***** Exercise inputs
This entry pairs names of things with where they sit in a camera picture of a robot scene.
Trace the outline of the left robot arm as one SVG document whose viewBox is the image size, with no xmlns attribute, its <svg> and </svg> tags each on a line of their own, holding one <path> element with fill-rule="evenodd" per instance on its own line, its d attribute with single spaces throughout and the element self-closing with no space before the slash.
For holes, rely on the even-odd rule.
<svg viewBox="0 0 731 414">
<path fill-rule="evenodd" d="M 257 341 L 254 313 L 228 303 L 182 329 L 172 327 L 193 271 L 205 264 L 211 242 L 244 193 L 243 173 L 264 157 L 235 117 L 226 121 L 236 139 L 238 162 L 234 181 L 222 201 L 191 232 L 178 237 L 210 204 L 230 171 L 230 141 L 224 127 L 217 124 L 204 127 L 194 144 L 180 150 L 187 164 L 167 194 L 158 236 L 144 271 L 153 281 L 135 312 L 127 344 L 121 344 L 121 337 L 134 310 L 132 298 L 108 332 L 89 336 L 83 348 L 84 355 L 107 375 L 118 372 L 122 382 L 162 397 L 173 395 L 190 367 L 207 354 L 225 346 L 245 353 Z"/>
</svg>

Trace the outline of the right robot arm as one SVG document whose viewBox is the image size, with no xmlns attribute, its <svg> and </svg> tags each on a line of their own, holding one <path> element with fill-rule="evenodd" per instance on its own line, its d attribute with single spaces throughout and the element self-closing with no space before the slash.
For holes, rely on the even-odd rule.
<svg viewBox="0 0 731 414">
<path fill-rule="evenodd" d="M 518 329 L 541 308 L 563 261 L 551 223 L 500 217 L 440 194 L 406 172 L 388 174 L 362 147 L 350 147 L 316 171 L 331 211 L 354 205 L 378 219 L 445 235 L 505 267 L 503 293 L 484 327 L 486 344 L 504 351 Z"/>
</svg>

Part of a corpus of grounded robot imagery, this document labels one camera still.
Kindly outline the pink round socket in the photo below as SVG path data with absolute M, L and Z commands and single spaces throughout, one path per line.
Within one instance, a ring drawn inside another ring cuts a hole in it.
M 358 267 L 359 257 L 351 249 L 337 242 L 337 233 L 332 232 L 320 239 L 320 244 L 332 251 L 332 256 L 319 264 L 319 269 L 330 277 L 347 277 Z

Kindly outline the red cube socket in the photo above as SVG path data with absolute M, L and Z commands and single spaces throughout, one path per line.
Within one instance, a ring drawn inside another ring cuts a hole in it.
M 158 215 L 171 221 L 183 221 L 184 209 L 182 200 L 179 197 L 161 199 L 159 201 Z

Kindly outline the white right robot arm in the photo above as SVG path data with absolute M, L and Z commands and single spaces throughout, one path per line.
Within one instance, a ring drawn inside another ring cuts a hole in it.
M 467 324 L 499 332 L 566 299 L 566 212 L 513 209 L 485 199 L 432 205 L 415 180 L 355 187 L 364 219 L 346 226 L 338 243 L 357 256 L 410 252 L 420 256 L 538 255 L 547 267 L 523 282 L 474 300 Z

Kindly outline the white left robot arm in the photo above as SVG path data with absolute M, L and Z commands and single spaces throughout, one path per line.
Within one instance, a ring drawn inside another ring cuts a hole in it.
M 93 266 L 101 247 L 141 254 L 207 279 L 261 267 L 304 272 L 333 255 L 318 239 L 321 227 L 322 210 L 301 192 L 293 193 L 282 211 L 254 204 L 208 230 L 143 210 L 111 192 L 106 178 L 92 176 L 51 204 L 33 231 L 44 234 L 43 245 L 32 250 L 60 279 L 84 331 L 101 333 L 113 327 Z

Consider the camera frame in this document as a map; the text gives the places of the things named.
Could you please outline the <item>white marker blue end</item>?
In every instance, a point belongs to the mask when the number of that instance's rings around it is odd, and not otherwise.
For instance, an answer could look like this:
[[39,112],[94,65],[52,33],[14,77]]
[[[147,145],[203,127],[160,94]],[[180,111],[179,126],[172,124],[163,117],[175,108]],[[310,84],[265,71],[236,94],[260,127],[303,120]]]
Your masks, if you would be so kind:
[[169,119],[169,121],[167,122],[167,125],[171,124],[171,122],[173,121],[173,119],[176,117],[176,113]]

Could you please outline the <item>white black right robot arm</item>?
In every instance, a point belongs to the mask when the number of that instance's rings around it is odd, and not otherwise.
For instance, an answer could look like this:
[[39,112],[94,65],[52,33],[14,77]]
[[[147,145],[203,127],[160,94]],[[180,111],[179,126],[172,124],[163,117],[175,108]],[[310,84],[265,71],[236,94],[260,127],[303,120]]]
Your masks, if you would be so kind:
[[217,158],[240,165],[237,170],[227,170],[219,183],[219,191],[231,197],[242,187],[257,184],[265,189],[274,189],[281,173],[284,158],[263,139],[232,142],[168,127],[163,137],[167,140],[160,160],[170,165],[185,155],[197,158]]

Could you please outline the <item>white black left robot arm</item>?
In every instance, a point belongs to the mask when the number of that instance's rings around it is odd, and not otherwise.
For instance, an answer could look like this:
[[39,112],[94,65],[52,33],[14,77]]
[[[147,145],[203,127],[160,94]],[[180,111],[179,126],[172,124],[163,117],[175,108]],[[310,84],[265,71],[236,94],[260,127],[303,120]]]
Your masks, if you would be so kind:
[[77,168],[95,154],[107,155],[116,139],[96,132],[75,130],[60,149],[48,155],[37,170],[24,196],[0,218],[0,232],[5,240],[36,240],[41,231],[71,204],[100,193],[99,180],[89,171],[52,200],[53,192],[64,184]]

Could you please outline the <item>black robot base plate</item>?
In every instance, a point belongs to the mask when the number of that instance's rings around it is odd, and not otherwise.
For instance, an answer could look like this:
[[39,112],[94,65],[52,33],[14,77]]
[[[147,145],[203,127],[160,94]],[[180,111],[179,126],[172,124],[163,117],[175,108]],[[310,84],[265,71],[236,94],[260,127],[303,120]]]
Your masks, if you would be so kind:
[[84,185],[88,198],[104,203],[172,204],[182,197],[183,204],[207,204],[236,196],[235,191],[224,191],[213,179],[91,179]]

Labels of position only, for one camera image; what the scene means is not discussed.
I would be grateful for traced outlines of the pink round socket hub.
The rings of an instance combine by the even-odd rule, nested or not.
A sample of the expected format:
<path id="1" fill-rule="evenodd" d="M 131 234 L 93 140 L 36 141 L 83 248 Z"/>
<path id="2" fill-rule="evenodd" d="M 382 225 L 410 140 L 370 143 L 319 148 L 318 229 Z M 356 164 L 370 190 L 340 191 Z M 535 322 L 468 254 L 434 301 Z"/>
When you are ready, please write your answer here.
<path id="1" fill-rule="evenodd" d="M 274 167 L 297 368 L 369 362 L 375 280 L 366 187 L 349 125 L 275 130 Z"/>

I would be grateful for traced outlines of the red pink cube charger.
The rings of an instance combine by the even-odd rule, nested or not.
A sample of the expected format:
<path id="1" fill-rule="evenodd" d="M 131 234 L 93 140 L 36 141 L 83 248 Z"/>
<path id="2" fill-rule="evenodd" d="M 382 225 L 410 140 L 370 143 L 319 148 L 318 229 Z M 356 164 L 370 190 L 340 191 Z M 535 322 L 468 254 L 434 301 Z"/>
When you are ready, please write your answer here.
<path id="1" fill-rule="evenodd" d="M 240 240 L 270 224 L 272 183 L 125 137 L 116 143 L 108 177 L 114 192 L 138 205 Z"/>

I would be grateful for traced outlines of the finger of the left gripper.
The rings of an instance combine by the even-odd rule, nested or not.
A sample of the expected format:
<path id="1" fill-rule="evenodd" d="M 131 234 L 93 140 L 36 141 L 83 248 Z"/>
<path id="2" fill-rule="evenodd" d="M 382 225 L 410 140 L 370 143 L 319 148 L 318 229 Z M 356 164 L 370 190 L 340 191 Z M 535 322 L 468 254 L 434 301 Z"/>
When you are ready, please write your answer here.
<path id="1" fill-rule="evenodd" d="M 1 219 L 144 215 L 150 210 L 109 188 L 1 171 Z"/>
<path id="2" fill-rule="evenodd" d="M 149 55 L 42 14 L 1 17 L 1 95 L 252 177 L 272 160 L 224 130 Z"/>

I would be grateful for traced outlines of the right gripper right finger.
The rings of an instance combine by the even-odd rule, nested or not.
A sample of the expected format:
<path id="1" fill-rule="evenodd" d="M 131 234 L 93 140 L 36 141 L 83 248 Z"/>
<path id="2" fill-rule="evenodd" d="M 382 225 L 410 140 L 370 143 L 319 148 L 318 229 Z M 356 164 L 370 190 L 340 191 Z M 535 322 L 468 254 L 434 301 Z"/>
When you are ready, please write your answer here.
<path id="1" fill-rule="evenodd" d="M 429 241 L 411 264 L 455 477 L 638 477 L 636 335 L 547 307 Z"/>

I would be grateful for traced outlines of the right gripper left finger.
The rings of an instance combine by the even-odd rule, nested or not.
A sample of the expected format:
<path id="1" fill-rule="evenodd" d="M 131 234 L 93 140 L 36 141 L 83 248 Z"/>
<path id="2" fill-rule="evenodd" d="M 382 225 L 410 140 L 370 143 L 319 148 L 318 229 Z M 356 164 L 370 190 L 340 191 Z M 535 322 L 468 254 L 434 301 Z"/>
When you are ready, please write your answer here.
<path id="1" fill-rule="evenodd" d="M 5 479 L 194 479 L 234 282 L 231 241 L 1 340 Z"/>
**********
Task statement
Show every line from the entries above in which "closing" appears.

Worked solution
Trace the outline of the left robot arm as one SVG document whose viewBox is the image size, with no xmlns attribute, its <svg> and </svg> tags each on a line of their own, holding one <path> element with fill-rule="evenodd" per instance on its own line, its d attribute with single spaces throughout and the element self-closing with no space before the slash.
Trace the outline of the right robot arm as one SVG document whose viewBox is the image size, with no xmlns attribute, its <svg> and </svg> tags each on a line of their own, holding one <path> element with fill-rule="evenodd" per instance on its own line, its d attribute with single spaces throughout and the element self-closing with no space before the slash.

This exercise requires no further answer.